Врач кивает, но тут же говорит, что состояние крайне тяжелое. Полученные повреждения опасны для жизни, и остается только надеяться, что организм пострадавшей сумеет справиться с ними. Роберт Гервин поворачивается к жене и, встретив ее полный тревоги и страха взгляд, торопливо говорит:
- Она жива, мамочка, а это сейчас самое главное! - Затем снова обращается к врачу: - Можно нам к ней?
Врач доволен, что не надо отвечать на дальнейшие трудные вопросы.
- Да, но, пожалуйста, держите себя в руках, ваша дочь без сознания.
Тереза Гервин лежит на тех же носилках, на которых ее доставили сюда из санитарной машины. До подбородка накрыта простыней. Лицо, затянутое темной коркой спекшейся крови, почти невозможно узнать. Две медицинские сестры возятся с капельницей. Когда они добираются до трубки, закрепленной на предплечье пациентки, легкая простыня сползает на пол. Потрясенные родители видят израненное тело, на котором не осталось, кажется, живого места.

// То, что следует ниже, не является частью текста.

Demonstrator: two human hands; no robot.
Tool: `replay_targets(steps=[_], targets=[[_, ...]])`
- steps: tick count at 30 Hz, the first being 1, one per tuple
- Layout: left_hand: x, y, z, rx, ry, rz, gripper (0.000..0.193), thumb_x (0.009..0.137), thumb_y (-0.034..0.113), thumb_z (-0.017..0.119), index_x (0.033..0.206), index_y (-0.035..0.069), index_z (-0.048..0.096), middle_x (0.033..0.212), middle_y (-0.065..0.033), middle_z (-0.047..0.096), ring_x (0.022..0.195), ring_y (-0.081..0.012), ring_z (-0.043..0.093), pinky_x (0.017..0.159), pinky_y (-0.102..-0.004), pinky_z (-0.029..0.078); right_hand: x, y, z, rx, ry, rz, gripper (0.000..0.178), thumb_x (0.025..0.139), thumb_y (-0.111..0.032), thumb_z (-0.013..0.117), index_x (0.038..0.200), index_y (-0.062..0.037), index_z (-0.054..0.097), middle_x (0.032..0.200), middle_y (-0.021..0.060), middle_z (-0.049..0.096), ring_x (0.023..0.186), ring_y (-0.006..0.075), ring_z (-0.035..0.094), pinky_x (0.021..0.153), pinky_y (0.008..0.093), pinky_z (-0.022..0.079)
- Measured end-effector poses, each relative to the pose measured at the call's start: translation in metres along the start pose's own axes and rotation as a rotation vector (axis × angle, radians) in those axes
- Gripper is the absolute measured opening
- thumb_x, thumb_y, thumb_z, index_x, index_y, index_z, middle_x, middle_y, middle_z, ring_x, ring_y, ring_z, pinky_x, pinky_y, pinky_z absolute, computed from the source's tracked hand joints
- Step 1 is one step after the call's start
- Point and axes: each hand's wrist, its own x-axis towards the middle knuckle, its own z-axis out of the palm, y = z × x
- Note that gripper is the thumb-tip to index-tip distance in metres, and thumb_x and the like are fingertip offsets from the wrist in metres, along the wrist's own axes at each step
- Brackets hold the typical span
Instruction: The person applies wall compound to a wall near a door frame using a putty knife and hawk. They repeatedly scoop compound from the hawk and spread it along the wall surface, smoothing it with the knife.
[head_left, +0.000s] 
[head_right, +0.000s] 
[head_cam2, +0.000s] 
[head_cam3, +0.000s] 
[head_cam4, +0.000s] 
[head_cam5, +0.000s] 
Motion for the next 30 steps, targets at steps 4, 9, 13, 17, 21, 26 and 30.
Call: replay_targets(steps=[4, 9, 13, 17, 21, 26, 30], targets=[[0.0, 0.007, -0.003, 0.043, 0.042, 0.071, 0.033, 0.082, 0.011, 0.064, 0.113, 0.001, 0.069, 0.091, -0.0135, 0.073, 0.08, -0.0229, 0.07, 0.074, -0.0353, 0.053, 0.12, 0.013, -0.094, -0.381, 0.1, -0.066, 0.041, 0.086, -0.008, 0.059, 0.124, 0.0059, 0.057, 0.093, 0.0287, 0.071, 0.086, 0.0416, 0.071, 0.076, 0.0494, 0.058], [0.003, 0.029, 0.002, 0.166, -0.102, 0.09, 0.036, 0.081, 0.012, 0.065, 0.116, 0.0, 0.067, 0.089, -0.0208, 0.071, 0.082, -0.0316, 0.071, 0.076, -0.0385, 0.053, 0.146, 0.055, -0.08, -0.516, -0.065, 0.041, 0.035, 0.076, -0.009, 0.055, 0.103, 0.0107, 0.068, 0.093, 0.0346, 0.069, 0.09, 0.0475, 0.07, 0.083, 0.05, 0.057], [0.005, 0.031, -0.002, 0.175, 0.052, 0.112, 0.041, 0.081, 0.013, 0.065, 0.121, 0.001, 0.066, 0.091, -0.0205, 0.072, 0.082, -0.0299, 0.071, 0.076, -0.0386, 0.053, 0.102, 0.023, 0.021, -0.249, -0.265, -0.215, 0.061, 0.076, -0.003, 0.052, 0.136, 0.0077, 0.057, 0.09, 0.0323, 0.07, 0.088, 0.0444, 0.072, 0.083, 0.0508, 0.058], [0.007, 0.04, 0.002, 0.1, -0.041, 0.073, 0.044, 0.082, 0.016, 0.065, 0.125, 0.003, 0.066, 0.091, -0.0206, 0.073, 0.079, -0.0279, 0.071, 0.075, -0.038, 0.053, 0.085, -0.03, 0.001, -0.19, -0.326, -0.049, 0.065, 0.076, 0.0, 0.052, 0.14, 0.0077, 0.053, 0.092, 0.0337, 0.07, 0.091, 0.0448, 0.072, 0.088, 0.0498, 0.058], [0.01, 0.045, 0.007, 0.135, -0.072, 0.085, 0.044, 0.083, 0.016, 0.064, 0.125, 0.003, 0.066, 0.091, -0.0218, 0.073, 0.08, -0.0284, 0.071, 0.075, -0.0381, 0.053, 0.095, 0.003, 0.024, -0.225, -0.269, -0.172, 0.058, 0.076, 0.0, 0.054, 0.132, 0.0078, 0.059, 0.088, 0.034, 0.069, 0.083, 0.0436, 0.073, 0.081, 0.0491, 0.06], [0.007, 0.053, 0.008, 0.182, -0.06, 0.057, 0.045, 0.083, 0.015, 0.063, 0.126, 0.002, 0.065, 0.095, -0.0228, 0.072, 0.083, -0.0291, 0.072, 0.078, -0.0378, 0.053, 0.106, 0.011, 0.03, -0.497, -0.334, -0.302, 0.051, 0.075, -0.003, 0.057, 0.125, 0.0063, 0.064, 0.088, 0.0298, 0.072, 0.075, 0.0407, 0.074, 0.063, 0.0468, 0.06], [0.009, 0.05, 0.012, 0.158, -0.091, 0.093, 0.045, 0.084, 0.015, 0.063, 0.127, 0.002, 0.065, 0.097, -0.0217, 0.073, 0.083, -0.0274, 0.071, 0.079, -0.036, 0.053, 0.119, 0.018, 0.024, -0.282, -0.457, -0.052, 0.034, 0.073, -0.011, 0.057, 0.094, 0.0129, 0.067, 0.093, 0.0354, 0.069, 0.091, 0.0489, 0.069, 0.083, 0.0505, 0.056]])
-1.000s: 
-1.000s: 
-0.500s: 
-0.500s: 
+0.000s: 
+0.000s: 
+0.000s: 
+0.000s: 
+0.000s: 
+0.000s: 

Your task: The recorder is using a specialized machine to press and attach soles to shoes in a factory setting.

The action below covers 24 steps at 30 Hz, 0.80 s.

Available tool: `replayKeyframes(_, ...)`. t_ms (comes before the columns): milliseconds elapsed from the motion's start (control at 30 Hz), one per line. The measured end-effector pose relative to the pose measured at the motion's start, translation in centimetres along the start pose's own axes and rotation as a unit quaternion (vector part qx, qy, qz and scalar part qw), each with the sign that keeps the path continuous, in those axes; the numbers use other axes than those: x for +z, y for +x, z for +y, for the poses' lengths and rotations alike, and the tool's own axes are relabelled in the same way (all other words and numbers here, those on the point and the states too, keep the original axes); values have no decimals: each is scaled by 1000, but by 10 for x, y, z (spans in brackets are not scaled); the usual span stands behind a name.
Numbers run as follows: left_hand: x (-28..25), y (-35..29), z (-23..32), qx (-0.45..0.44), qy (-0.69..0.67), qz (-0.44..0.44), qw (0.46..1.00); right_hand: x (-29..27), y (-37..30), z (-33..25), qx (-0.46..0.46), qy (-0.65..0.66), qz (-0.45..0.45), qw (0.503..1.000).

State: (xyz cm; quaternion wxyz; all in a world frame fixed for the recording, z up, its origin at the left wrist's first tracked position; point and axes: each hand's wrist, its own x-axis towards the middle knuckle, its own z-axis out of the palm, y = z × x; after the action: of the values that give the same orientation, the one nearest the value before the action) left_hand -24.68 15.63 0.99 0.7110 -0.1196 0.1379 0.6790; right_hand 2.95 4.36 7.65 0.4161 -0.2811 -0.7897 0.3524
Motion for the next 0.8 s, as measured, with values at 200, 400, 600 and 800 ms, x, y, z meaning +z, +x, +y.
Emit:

Позднее, на допросах в полиции, прокуратуре, суде фрау Гервин так скажет об этом: «Сердце мое разрывалось от ее вида. Она была уже не человек, а просто окровавленный кусок мяса». Через шесть часов после поступления в лоббенихскую больницу Тереза Гервин ненадолго приходит в себя, узнает родителей и, собрав последние силы, говорит:
- Кристиан выбросил меня из окна… - С этими словами она умирает.
Роберт Гервин тут же спрашивает одну из медсестер, слышала ли она сказанное его дочерью. Медсестра подтверждает, что слышала. Но несчастный отец не успокаивается:
- Когда она сказала, что из окна ее выбросил Кристиан Ретцель - именно этого Кристиана имела в виду моя дочь, она была ведь в полном сознании, не так ли?
Обе медсестры, не колеблясь, отвечают утвердительно, даже отдаленно не представляя, какие неприятности они на себя этим навлекут.
- Но, значит, это убийство! - вне себя от волнения восклицает старик. - Он убил мою дочь. Вы должны будете засвидетельствовать это перед полицией. Я немедленно обращусь туда.
Прямо из больницы Гервин звонит в полицию Кемпен-Крефельда. Дежурного, принявшего сообщение об убийстве, берет оторопь, когда он слышит, кого в этом обвиняют.
- Кристиан Ретцель? - с сомнением переспрашивает он. - Уж не сын ли это сталепромышленника Ретцеля?